A violência está aumentando na capital egípcia, como também em Alexandria e nas cidades para as quais o presidente Mohamed Mursi decretou estado de emergência no domingo da semana passada: Ismailia, Suez e Port Said. Mais de 60 pessoas foram mortas desde 24 de janeiro, e centenas ficaram feridas. Os protestos contra Mursi e sua Irmandade Muçulmana tornaram-se mais radicais, e isso se deve, em parte, a novo fenômeno do Black Bloc.
Os cinco jovens são membros desse movimento. Eles sabem que seu surgimento alimentou especulações e que o governo os vê como terroristas e inimigos do Estado. Partidários do regime deposto de Hosni Mubarak supostamente se misturaram aos mascarados, afirmam funcionários do governo. Outros acusam o próprio governo de estar por trás do Black Bloc, usando o grupo como uma ferramenta para desacreditar a oposição. Mas muitos manifestantes dizem que a organização é simplesmente uma resposta à violência exercida pela Irmandade Muçulmana e seus capangas.
Para o presidente Mursi, os manifestantes vestidos de preto apresentam a oportunidade perfeita para dividir a oposição. Ele levantou a questão na semana passada, enquanto visitava Berlim, dizendo que havia uma "grande diferença entre os revolucionários e os manifestantes pacíficos" de um lado e o Black Bloc do outro. Não é verdade que a Alemanha também já teve que lidar frequentemente com desordeiros desse tipo?, ele perguntou. Mursi acrescentou que o sistema legal do Egito irá cuidar do problema.
"Nós não somos criminosos", rebate Gika, de 33 anos, um dos cinco homens mascarados. "Somos cidadãos livres que amam este país". Ele escolheu esse pseudônimo porque o nome pertenceu a um conhecido ativista que foi morto durante confrontos de rua com a polícia, em novembro passado.
Ódio unificado ao governo
Em 25 de janeiro passado, dia que marcou o segundo aniversário da revolução egípcia, o Black Bloc anunciou sua formação na internet. Um vídeo postado no YouTube mostrava imagens de jovens com aparência de militantes no Cairo, atirando coquetéis molotov. Muitos deles usam as máscaras sorridentes de Guy Fawkes, que se tornaram a marca registrada do grupo de hackers Anonymous.

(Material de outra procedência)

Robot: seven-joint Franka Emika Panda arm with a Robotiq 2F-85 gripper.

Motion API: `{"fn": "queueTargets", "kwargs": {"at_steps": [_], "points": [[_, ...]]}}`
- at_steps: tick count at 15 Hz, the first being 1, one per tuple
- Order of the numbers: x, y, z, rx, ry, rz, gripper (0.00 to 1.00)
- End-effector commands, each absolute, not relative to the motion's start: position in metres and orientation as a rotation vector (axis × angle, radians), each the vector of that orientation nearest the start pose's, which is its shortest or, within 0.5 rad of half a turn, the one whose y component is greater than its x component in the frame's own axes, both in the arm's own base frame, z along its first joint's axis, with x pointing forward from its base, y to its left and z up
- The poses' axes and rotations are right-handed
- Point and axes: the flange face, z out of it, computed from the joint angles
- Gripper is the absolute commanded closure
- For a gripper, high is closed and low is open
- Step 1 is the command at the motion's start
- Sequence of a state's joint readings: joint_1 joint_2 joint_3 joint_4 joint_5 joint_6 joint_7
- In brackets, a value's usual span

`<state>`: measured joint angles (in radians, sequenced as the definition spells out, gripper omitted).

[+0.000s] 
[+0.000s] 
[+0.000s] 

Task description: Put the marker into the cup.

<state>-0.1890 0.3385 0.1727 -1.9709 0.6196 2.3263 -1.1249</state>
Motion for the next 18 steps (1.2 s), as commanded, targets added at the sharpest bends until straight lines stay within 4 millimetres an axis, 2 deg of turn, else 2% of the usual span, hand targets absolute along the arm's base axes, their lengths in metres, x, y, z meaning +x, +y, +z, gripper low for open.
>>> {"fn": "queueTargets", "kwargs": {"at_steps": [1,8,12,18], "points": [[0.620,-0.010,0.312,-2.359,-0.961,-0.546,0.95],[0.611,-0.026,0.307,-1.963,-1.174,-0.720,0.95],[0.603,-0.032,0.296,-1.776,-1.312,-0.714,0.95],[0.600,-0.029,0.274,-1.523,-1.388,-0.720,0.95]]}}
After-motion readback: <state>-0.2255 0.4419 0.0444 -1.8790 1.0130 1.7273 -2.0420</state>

"O Black Bloc está presente em todos os lugares onde são cometidas injustiças contra um povo", diz Gika. "Começamos a usar máscaras para que as forças de segurança não conseguissem nos identificar. E os membros das forças também começaram a usar máscaras desde que nós os filmamos atirando de propósito nos olhos de manifestantes".
Ninguém sabe quantos membros o Black Bloc tem no Cairo e em outras cidades, diz Gika. Ele afirma que viu cerca de 300 homens mascarados na Praça Tahrir, e que um número cada vez maior de egípcios estão vestindo máscaras pretas sobre suas cabeças para demonstrar seu ódio unificado pelo governo e pelos islâmicos. O próprio grupo de Gika, que segundo ele não tem hierarquia nem ninguém para ditar as ordens, coordena suas ações principalmente por meio de mensagens de texto e do Facebook.
Quando questionado sobre o objetivo do grupo, Gika responde: "Nós queremos defender a revolução. Proteger todos os revolucionários dos ataques da Irmandade Muçulmana e de outros bandidos. Apenas 5% dos nossos atos são atos de vingança".
Mas ações como atear fogo a pneus na frente da casa do presidente, na província de Sharkia, ou bloquear linhas de bondes eléctricos em Alexandria são, na verdade, vingança. Um vídeo do YouTube, intitulado "Black Bloc Egypt" mostra a sede da Irmandade Muçulmana em chamas – uma clara ameaça.
Gika está desempregado há dois anos. Ele diz que, como centenas de milhares de outros egípcios, sente que Mursi e a Irmandade Muçulmana traíram a revolução. Ele não está feliz com o desempenho da oposição e a classifica como "muito fraca".
Gika também diz que não vê a estabilidade política como necessária para a recuperação econômica, e ele também não quer esperar até que a Irmandade Muçulmana tome o controle de todo o país. Ele desconfia dos islâmicos da Irmandade e não tem medo de continuar lutando.
"Eu sei que isso pode custar a minha vida", diz ele. "Peço a Deus todos os dias para me preparar para isso".